= Pothi Reddy Siva Reddy =

Indian kho kho player

Pothi Reddy Siva Reddy (born 1996) is an Indian kho kho player from Andhra Pradesh. He plays for the India men's national kho kho team as an all-rounder. He was part of the Indian men's team that won the inaugural Kho Kho World Cup held at New Delhi in January 2025. He plays for Mumbai Khiladis in the Ultimate Kho Kho, a franchise based league tournament. In the first season he was the vice captain of Gujarat Giants team.

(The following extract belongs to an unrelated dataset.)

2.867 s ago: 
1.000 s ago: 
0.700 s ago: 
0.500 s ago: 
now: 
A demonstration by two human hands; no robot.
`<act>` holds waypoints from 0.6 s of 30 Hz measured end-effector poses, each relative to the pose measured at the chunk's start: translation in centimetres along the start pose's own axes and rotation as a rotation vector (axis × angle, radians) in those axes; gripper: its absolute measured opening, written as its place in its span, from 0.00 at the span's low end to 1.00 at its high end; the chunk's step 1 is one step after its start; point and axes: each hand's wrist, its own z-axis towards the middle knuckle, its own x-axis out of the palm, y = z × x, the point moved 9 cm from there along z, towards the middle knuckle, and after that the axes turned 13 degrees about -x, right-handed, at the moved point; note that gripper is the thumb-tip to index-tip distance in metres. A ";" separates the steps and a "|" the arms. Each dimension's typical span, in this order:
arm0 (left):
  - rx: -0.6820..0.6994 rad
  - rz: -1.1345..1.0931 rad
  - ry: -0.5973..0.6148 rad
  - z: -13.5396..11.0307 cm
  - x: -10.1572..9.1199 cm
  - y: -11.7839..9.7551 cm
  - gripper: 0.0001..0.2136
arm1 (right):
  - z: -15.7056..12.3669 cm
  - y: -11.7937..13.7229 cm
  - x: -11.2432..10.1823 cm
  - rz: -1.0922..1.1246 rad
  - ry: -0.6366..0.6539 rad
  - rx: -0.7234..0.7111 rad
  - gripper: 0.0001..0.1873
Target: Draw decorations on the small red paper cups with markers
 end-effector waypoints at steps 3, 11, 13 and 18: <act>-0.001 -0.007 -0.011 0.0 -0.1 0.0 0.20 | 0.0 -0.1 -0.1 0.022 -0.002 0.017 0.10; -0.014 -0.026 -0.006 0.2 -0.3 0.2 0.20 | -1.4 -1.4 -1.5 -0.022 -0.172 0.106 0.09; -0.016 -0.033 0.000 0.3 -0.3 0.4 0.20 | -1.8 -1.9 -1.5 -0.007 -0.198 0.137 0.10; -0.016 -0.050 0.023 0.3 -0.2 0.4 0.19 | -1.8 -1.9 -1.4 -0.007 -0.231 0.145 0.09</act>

== Early life and career ==
Reddy is from Edara village, Prakasam district, Andhra Pradesh. His parents are into farming and he has one brother, who works as a village surveyor. He works as a Postal Assistant at the Head Post Office, Adilabad, Telangana. He started playing kho kho in 2006.

== Career ==
In January 2025, he was part of the Indian team that won the inaugural Kho Kho World Cup at New Delhi. The Indian team were placed in Group A and defeated Nepal, Brazil, Peru and Bhutan in the group stages. In the quarterfinals, India defeated Sri Lanka and beat South Africa 62–42 in the semifinals. In the finals, India defeated Nepal 54–36 to lift their maiden World Cup. He also won two international gold medals and a 'Best Attacker' award from the International Kho Kho Federation in London.

He represented Andhra Pradesh in seven Senior National Kho Kho Championships and nine south zone tournaments. He also played the 35th National Games held at Kerala.